Americans are mad as hell and they aren't going to take it -- more of the same -- any more.
If 2008 had been a normal political year, John Edwards would have been the standard-bearer of the Democratic Party. He was young, attractive, articulate, far more liberal than his opponents, and had been the party's 2004 candidate for vice-president; it would have been unsurprising if he had captured the top spot in 2008. Disastrous, too, of course, but we didn't know about Rielle Hunter then. In the event, Edward's log-cabin story was overwhelmed by two other narratives, those of the first woman and the first black to make plausible candidates for President of the United States.
As he prepares to run for reelection, President Obama apparently hopes to resuscitate the rhetoric of hope and change he used to sweet-talk his way to the Oval Office. But it is going to be a lot harder than the White House imagines to recast this business-as-usual politician once again as an agent of change. The big donors, the corporate shills and Blue Dogs in Congress, and the "pragmatists" running the campaign may think the president can ride the same hot-air balloon to victory, but the Democratic wing of the Democratic Party will need something a lot more audacious than mere hope to get it fired up again.
As support for the Occupy protests makes clear, Americans still long for change. They want a government that treats them fairly and acts on their behalf; they want well-paying, meaningful employment; they want criminals imprisoned rather than enriched; they want safe streets, functioning schools, bridges that don't fall down; they want those who benefit from the system to pay their fair share for its upkeep.
In 2008, I argued that Barack Obama had no "politics," meaning that he was not animated by a vision of a better America; that he was not driven, as were many who voted for him, to make our nation more equitable, more just, more democratic; that, despite all the talk, he had no passion for change. Having politics, in this sense, is not about pursuing a particular set of policies; it is certainly not about elections. Rather, it is a kind of faith in the transformative power of collective action, a belief that acting together we can make the world a better place. If he cannot find that passion in the next few months, it's very unlikely he will gain reelection.
Eight years ago at the Democratic Convention, accepting the nod for vice-president, John Edwards had that passion.

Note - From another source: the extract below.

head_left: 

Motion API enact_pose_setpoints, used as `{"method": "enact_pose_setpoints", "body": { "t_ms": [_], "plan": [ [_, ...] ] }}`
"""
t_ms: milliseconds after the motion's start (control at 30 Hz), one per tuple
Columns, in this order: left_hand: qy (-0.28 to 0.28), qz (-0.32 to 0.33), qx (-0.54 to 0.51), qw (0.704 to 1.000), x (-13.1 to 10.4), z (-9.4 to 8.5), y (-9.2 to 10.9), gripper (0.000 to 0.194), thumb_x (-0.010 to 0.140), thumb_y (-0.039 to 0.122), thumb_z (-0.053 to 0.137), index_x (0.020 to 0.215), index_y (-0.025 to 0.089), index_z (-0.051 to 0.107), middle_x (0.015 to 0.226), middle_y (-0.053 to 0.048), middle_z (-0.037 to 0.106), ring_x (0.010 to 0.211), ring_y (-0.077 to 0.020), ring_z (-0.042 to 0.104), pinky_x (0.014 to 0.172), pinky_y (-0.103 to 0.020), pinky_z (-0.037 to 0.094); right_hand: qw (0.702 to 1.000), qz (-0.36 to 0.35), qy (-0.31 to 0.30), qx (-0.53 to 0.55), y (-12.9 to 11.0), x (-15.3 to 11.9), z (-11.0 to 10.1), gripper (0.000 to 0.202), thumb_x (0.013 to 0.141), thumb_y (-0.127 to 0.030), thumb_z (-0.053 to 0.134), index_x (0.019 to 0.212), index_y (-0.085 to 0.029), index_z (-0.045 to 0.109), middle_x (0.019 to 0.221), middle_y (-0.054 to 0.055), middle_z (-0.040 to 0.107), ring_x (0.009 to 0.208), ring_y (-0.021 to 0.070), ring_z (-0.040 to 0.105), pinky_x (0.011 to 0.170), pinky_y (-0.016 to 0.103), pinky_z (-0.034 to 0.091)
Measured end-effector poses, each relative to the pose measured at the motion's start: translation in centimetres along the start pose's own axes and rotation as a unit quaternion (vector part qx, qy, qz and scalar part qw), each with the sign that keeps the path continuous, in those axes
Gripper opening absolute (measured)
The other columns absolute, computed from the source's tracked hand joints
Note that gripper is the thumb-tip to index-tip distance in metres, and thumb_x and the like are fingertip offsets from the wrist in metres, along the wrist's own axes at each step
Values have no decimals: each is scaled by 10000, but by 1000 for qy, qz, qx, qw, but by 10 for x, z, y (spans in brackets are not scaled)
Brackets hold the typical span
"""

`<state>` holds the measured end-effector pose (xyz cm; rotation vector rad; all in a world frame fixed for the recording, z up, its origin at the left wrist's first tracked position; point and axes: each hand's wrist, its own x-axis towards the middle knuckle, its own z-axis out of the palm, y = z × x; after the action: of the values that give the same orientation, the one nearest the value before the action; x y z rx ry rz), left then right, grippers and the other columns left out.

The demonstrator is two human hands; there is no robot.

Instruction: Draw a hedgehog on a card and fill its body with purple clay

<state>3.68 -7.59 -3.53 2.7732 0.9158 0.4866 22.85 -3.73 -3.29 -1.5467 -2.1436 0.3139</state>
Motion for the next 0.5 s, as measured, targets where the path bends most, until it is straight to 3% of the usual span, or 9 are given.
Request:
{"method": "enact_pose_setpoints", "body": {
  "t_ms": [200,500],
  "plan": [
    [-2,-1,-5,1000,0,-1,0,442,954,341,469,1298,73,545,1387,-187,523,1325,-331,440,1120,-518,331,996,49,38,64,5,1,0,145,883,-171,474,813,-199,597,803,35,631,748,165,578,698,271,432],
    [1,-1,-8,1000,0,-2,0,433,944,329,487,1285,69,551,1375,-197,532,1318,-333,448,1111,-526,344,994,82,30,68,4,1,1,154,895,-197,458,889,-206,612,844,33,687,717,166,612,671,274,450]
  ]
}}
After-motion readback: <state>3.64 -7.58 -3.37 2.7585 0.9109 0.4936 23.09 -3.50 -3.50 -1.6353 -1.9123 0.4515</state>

As a child of the working class, Edwards understood that there were two Americas, one that was benefiting unduly from the system; one that was benefiting little or not at all. He believed, and he made you believe, that it doesn't have to be that way. "We have much work to do," he told the convention.
Because the truth is, we still live in two different Americas: one for people who have lived the American Dream and don't have to worry, and another for most Americans who work hard and still struggle to make ends meet.
It doesn't have to be that way.
It doesn't have to be that way, he said. And it's wrong, he said. Inequality is wrong. Poverty is wrong. Lack of opportunity is wrong. Injustice is wrong. John Edwards had the passion -- the anger, the commitment -- we require now in our president. Barack Obama needs to get angry. Not annoyed. Not testy. Not petulant. Outraged. Pissed off. Passionately, righteously angry.
Barack Obama needs to get mad as hell. Or he's not going to be president any more.
There is very little time left for the president to "get it." If Obama had lost in 2008, it would not have been because he is too much like Jesse Jackson or Al Sharpton, but because he is too much like Al Gore and John Kerry. Inaccurate or unfair as this may be, he comes across as cold, aloof, arrogant, privileged; he does not appear to understand the fears and hopes of ordinary people. He was quick to rescue the miscreants who nearly broke the system; he has still not responded adequately to the need to create jobs and to help folks whose lives were damaged or destroyed by the financial crisis. More people are living in poverty today than were there at the start of his term of office; this is not a fit record for a Democrat to run on. The perception is that Obama fought passionately for Goldman Sacks; now he needs to tap in to some of the passion that made ordinary people believe that John Edwards was mad enough to fight for them.
Barack Obama has been very lucky in his opponents. Taking nothing from his fine-tuned operation in 2008, the candidate had only to get past Hillary Clinton's disastrously managed effort before he was up against the hapless duo of John McCain and Sarah Palin. Also filling his sails were an imploding economy, an unprecedented advantage in fund-raising (tellingly, mostly from Wall Street and Big Pharma), unpopular wars, and what was viewed at the time as a failed Republican incumbency. And he had a large portion of the voting public ready to indulge a candidate who based his appeal on the promise that this time would be different. Yet, in the perfect political storm, he couldn't crack 53% of the vote.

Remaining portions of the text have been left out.